45 minutes : An Iraqi colonel now says he was behind the infamous British intelligence claim that Iraqis could launch a deadly attack in 45 minutes. When shown the information about the 45-minute claim in the Iraq WMD dossier issued by the Government in September 2002, he said: "I am the one responsible for providing this. Forget 45 minutes, we could have fired these within half an hour." The Telegraph, which broke the story, says: The only reason that these weapons were not used, said Col al-Dabbagh, was because the bulk of the Iraqi army did not want to fight for Saddam. "The West should thank God that the Iraqi army decided not to fight," he said.
"If the army had fought for Saddam Hussein and used these weapons there would have been terrible consequences."
Le Carre's screed : John le Carre's new novel is about out and the Observer goes gaga over this too-timely screed in the book: 'That war on Iraq was illegitimate... it was a criminal and immoral conspiracy. No provocation, no link with al-Qaeda, no weapons of Armageddon.
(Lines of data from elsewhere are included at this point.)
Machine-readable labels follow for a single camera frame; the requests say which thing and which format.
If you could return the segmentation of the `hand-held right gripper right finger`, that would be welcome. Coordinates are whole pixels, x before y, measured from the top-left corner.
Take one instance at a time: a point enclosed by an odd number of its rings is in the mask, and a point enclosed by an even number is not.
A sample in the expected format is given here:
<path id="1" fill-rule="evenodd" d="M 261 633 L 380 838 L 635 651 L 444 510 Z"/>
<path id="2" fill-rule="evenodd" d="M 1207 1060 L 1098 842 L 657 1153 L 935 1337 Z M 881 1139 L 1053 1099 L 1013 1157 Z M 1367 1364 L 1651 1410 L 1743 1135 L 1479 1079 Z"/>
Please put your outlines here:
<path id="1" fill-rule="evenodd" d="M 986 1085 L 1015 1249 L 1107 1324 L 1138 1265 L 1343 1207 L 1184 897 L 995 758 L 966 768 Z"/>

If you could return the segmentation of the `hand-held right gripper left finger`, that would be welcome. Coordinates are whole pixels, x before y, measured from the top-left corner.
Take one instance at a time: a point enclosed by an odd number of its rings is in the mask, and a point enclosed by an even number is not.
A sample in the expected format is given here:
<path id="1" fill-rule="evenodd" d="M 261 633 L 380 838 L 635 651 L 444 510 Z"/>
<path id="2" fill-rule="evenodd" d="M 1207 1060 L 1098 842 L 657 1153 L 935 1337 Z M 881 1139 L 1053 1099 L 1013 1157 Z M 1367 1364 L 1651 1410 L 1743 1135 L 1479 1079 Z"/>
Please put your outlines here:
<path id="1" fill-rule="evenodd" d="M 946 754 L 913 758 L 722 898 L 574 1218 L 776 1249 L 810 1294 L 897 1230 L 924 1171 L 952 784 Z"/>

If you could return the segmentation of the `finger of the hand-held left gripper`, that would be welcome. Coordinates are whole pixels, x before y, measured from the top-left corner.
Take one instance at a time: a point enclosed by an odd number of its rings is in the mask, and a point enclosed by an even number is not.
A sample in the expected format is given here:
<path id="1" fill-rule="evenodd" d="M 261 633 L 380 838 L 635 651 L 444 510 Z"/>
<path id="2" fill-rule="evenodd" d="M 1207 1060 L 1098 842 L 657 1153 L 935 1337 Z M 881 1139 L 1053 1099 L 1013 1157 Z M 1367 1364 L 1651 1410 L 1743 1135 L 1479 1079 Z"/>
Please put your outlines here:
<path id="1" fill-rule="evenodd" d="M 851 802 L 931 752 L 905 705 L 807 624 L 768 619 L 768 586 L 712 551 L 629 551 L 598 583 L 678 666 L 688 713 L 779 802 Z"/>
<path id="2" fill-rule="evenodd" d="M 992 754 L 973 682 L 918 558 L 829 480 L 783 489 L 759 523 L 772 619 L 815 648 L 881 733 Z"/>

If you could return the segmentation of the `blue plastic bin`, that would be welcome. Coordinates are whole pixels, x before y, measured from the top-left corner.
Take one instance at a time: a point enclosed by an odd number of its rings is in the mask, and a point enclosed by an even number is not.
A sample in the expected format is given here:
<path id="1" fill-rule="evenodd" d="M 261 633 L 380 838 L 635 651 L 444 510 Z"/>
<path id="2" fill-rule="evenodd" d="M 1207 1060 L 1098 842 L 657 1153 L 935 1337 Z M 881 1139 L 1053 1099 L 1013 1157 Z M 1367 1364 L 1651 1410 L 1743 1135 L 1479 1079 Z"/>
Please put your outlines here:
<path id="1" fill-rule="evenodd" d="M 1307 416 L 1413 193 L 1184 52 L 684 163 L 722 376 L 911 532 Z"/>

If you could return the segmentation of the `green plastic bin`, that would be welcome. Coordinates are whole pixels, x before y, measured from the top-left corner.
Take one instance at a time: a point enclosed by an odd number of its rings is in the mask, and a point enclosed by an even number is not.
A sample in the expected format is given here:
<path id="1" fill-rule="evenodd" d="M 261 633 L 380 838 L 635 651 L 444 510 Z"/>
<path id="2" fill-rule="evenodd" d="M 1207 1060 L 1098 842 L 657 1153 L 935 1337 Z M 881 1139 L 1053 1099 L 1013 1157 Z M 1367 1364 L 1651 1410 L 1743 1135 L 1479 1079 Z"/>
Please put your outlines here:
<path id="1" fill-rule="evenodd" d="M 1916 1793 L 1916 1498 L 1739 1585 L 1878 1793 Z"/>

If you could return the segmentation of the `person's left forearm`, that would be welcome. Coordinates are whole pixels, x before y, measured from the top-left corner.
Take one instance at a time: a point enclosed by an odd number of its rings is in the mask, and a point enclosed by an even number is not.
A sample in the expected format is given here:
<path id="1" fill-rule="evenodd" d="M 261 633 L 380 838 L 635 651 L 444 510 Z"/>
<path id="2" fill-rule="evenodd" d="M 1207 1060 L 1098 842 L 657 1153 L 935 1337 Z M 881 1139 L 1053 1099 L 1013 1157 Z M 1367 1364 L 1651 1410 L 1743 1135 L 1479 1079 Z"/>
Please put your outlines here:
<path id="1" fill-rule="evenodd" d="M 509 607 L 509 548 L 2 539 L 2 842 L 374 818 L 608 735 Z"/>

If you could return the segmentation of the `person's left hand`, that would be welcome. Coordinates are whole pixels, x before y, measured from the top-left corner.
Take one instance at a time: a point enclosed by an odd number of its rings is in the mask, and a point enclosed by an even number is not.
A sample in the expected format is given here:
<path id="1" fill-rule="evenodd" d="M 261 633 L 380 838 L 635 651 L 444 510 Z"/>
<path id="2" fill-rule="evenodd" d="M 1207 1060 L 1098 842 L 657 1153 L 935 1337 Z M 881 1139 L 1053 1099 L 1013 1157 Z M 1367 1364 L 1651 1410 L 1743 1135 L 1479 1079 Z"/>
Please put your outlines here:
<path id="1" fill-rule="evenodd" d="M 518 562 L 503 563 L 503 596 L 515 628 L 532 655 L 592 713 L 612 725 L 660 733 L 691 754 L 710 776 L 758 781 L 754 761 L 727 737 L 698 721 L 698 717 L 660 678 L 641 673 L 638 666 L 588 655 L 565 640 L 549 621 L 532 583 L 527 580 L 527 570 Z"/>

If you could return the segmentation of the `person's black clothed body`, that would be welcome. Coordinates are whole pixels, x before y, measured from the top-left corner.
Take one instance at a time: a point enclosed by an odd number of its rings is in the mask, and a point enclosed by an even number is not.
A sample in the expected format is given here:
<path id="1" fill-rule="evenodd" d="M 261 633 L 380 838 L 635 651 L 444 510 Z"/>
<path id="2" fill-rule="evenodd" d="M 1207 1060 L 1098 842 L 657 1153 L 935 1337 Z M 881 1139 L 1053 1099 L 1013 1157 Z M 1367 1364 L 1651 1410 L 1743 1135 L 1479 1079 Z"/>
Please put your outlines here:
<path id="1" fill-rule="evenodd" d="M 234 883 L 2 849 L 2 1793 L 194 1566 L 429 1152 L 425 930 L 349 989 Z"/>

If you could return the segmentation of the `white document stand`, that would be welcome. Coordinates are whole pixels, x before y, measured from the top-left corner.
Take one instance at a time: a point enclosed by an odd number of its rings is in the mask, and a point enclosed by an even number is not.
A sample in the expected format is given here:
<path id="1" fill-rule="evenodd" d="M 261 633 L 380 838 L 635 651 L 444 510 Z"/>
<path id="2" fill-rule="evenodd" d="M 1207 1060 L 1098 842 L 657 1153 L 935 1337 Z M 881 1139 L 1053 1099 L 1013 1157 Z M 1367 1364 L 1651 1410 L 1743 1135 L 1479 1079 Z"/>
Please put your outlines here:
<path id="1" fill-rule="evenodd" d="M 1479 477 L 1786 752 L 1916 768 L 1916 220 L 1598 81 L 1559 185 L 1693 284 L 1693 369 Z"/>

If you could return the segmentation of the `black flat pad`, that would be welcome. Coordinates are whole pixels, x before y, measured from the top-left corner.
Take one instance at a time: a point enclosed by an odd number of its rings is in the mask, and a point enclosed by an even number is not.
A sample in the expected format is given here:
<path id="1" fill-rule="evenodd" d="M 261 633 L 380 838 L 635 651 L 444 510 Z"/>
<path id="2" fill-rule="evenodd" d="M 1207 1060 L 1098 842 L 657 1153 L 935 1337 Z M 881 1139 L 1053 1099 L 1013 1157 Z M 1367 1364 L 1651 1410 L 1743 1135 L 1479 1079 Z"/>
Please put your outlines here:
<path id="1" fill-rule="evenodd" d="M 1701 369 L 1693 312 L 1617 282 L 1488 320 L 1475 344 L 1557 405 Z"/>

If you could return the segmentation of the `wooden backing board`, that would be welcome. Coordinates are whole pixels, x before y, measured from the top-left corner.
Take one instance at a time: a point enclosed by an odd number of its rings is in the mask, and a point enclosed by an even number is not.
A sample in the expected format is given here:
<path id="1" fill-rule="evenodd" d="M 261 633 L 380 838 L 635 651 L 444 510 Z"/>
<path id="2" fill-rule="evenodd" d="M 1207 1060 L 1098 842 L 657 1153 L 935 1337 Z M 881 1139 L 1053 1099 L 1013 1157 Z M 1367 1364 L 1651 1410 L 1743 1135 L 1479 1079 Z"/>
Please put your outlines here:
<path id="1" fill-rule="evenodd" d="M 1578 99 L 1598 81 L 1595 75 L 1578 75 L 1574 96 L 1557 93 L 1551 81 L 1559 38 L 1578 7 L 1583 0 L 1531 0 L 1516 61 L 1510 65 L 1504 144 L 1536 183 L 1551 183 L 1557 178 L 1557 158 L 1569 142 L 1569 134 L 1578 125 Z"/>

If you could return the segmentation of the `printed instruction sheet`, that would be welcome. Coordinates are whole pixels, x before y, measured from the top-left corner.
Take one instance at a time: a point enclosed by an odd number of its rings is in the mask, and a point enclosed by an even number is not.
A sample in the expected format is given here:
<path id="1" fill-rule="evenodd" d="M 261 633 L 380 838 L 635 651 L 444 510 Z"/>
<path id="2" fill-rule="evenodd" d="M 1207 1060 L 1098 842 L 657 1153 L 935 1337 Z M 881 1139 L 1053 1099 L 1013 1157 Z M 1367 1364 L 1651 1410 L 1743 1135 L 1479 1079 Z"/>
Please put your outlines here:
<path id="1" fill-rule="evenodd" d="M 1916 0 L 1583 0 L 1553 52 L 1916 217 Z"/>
Tales of complicity and Osama were self-serving bullshit. It was an old colonial war dressed up as a crusade for Western life and liberty, and it was launched by a clique of war-hungry Judaeo-Christian geopolitical fantasists who hijacked the media and exploited America's post-Nine Eleven psychopathy.' Colonial war? No, mate, you should know better: That assumes we want to move into Iraq. That was how you Brits ran the world. We want only to get back home (if too soon).
When he wrote about Communism and the cold war, le Carre understood and expressed the subtlety of it. Judging from this there's no subtlety left in his weltanschauung or his writing.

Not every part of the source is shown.